With their fossilized bones poking from the chalky, beige soil, the animals that roamed what is now the Mojave Desert during the ice ages lie quietly where they died, unaware of civilization growing toward the edge of their graves.
Instead of lush plants that Columbian mammoths would munch while standing knee-deep in bubbling springs, the landscape is dotted with shrubs: creosote, buckwheat and bearpoppy plants.
Helicopters routinely thunder overhead on training missions from Nellis Air Force Base to the range near Creech Air Force Base, 45 miles northwest of Las Vegas.
The helicopters skirt a safe distance over power transmission lines that transect the 23,000-acre area conservationists hope to protect.
To the south, the sprawl of the Las Vegas Valley ends in frontage roads and dead-end streets.
To the north, the view is a raw stretch of the Mojave that flanks Desert National Wildlife Refuge, climbing to the chiseled ridges of the Sheep Mountains.
It is that view, as much as the undisturbed soil of the prehistoric cemetery, that Protectors of Tule Springs and the National Parks Conservation Association want to keep for tourists to see and for scientists to study. They expect the Nevada delegation to introduce a bill preserving the Upper Las Vegas Wash as a national monument when Congress reconvenes .
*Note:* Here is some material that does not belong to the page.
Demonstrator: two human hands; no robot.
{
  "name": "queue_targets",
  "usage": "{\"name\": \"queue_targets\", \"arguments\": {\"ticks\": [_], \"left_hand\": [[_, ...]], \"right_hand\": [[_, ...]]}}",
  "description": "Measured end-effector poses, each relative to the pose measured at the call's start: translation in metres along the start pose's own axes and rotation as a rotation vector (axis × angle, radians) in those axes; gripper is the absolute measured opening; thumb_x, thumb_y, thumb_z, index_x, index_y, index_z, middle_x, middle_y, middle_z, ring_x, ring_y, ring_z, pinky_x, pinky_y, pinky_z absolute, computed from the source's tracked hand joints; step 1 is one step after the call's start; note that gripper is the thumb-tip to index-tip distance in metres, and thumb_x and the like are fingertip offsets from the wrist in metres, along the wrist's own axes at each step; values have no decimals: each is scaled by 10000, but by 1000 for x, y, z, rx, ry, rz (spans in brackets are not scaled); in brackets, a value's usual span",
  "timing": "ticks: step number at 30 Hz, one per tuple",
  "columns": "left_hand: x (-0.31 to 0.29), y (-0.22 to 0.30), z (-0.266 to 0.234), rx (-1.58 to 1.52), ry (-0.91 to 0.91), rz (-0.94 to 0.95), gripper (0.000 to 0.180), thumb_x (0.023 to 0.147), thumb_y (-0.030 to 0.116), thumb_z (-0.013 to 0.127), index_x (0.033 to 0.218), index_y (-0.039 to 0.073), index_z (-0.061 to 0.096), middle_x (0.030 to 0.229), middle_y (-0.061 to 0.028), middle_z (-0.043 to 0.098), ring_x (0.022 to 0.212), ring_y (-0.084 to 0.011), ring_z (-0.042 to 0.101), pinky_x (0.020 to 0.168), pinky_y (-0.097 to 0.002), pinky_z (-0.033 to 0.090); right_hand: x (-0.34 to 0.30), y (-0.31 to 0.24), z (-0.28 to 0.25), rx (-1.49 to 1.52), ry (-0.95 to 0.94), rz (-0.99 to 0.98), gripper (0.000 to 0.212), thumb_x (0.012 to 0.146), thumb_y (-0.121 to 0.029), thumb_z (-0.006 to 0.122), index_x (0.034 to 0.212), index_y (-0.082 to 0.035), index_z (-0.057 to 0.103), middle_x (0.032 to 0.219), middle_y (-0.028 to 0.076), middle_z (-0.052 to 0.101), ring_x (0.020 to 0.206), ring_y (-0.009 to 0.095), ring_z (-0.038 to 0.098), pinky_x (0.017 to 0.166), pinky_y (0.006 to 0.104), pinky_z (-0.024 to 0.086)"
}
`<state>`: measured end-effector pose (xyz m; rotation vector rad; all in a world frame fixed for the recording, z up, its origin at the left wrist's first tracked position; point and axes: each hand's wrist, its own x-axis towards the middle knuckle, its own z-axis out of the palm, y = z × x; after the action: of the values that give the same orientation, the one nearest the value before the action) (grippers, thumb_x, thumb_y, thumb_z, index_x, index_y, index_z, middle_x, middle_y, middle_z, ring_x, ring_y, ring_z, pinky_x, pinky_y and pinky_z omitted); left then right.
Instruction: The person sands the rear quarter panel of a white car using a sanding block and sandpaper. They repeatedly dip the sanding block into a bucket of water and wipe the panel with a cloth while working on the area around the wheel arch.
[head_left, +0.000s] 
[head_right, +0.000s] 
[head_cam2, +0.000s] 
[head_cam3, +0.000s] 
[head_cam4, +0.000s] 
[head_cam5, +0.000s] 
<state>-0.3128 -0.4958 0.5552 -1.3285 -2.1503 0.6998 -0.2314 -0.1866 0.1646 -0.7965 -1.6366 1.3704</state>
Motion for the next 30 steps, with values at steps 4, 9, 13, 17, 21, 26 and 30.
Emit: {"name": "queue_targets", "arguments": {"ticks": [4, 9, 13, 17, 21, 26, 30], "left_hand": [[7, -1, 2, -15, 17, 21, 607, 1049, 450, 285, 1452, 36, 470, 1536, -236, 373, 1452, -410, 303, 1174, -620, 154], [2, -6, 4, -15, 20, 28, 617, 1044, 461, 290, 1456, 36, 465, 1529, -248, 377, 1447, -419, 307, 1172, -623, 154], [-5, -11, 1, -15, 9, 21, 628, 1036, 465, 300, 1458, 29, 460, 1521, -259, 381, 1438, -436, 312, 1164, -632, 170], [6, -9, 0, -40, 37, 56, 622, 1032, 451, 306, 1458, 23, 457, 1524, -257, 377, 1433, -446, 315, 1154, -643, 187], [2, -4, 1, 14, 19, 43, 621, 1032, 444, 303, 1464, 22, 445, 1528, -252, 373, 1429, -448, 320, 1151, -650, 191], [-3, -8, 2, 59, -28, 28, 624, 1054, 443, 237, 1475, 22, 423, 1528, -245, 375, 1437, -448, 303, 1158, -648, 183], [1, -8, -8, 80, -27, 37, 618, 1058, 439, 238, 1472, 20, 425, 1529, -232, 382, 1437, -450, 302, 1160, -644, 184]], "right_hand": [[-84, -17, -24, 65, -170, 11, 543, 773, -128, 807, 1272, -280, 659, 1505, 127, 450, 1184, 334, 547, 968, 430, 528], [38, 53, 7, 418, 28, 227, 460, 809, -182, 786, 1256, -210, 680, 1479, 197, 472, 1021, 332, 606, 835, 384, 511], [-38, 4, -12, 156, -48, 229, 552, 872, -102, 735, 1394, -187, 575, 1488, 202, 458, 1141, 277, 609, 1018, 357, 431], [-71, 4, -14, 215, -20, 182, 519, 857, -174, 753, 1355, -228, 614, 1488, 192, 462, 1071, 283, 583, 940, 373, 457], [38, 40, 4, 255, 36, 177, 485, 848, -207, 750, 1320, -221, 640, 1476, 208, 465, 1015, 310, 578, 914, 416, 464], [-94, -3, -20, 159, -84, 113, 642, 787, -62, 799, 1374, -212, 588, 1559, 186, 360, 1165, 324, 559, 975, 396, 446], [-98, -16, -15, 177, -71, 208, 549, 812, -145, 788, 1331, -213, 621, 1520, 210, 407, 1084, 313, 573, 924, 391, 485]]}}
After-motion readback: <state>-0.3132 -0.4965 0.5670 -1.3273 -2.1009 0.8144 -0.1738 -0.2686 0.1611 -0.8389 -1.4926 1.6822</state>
The U.S. Air Force also favors monument status, which would block construction of an NV Energy-proposed power line that would carry electricity from Amargosa Valley solar projects but also present a hazard to helicopters and low-flying warplanes.
"The way we see it, this is an opportunity to preserve two national treasures, one on the ground and the other in the air," said Deborah MacNeill, director of public partnerships for Nellis and Creech.
With dozens of renewable energy projects planned beneath the 12,000-square-mile airspace for the 2.9 million-acre Nevada Test and Training Range, the Air Force held an informational forum last month.
They wanted to let land managers and the renewable energy industry know that glare from mirrors and solar towers, and radar images from whirling wind turbines can interfere with aircraft navigation and targeting.
A new, higher-elevation transmission line across the proposed national monument site would further complicate matters, they say.
"It just seems like we're asking for a tragic accident," MacNeill said on a visit to the site last week.
Afterward, the North Las Vegas City Council authorized the city attorney to intervene in any action before the Public Utilities Commission of Nevada concerning NV Energy's transmission line.
In a statement Friday, NV Energy officials said they will continue to work with local governments and national monument proponents.
"The utility's current proposal allows for the co-existence of both the national monument area and NV Energy's transmission lines, while minimizing the impact to valuable resources in the Upper Las Vegas Wash," said Chelsie Campbell, senior representative for NV Energy's corporate communications.
She said the transmission lines are critical for solar development in the Amargosa Valley "and for future access to renewable resources along the western part of the state."
The lines would parallel ones already in place.
Lynn Davis, Nevada field office manager for the National Parks Conservation Association, said she hopes NV Energy's last-minute request will be dismissed by Sept. 13 so that national monument legislation can be introduced in the House and Senate.
Davis said if NV Energy is allowed to proceed, work would have to halt every time crews come across fossils from mammoths, North American jaguars, camels, bison, bears, sloths and other ancient animals in order to conduct costly and time-consuming paleontological digs.
Hundreds of fossils were documented when three-dozen poles were installed for the existing transmission line.
"You can expect that could be tied up for years," Davis said. "NV Energy predicts six to 10 years to build transmission lines, and during that time you'd be up here watching bulldozers."
A better alternative would be a transmission line along the Las Vegas Beltway, she said.
Tule Springs captured international acclaim in 1962, when scientists uncovered a variety of ancient animal fossils dating from 11,000 to 40,000 years ago.
Later studies indicated some fossils in the area might be 200,000 years old.
Researchers now hope the rich fossil beds will yield clues to climate change and arid conditions that might have helped cause the demise of the mammoth.